The hook doesn't have to be action. In fact, it is usually more subtle than that--I have to already start caring about the character at least a little.  So for some books if they start off with the main female acting too snarky, it isn't going to interest me.  If the main character (male or female) is fighting for her/his life, probably enough for me to go on.  If the main character is waking up from a dream sequence...something interesting better have caused the person to wake up because dream sequences aren't all that good at telling me what the character would really do.  Bore me with background of almost any sort at all and it's curtains.  That sort of thing has to be worked into the story gradually for me these days.  Backstory isn't compelling enough for the most part for me, not as an opener.

So...it's critical.


----------



## brianjanuary (Oct 18, 2011)

I need to be hooked by the opening sentence. But in my experience, readers will give a book a one-page scan and if they're not interested, they're gone. Our attention spans have grown very short these days!


----------



## history_lover (Aug 9, 2010)

The first chapter has to be well written but it doesn't have to be can't-put-it-down. I don't mind a book that builds.


----------



## Avis Black (Jun 12, 2012)

The first page has to hook me or I stop. When I look at a sample, I give the first couple of paragraphs a competence check. If the author flunks, I quit right there. Competence consists of correct grammar and spelling, but most importantly, it means better-than-average conceptualization. I want to read something extraordinary instead of ordinary.


----------



## lazarusInfinity (Oct 2, 2012)

I would agree that writers should aim to hook the reader with the first chapter.  Attention spans just aren't what they were years ago, so your potential audience needs a hook right away.  When it comes to movies, the first 5-7 minutes are critical to maintain the audience.  It used to be 10 but that's long since changed.


----------



## Mark Young (Dec 13, 2010)

If I am not into the story by the first chapter--the writer has lost me. I am sorry, but there are too many books to read and not enough time.

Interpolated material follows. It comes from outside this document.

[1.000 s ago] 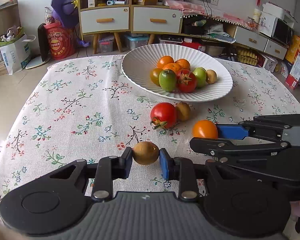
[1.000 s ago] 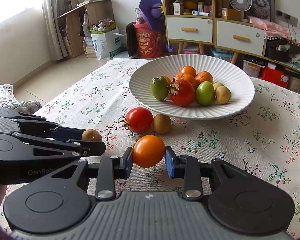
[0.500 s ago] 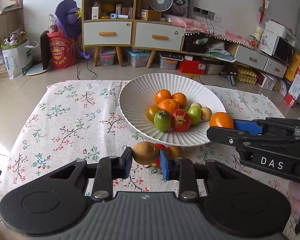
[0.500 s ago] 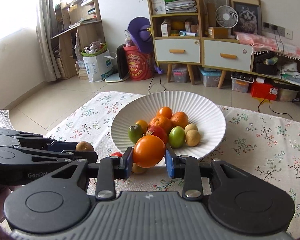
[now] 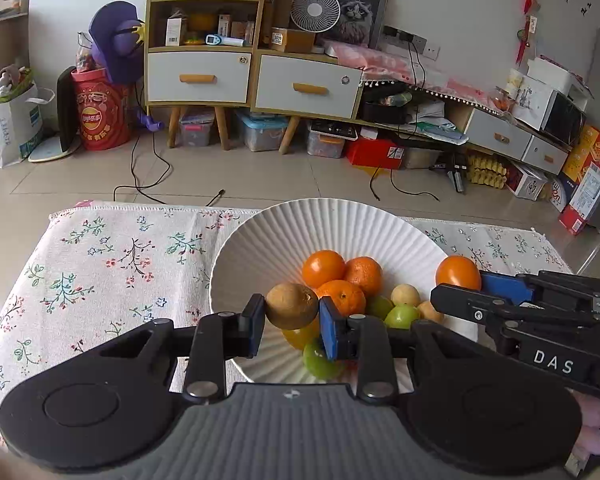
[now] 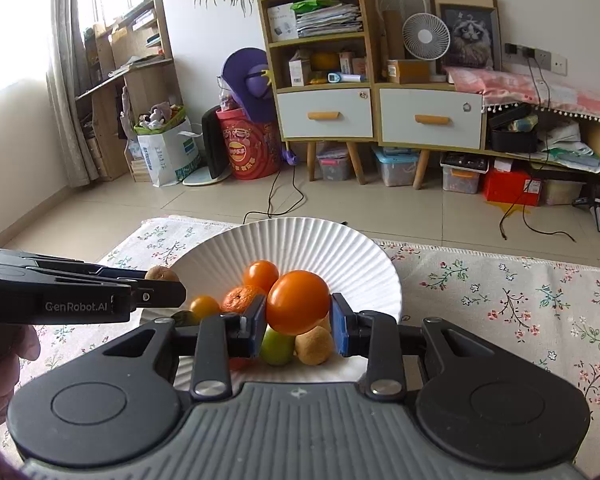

The only thing that might change my mind is if was a writer I really enjoyed, then I might give them a break and read a few more chapters--maybe.


----------



## authorjea (Sep 14, 2013)

Dan Fiorella said:


> It sounds like a gap between the industry people and the actual consumers, similiar to the mind-think in Hollywood: It's got to grab/hook you in the first 10 pages...or what? They'll toss it for the next manuscript in the slush pile of weekend reading that they are forced to do.
> 
> Meanwhile, in the real world, I've had so many friends state a book "starts off slow, then get really good." So, it's not how you start but how you finish.


*QFT*

Publishing is so guilty of group-think that I get tin-foil-hat'y about it sometimes.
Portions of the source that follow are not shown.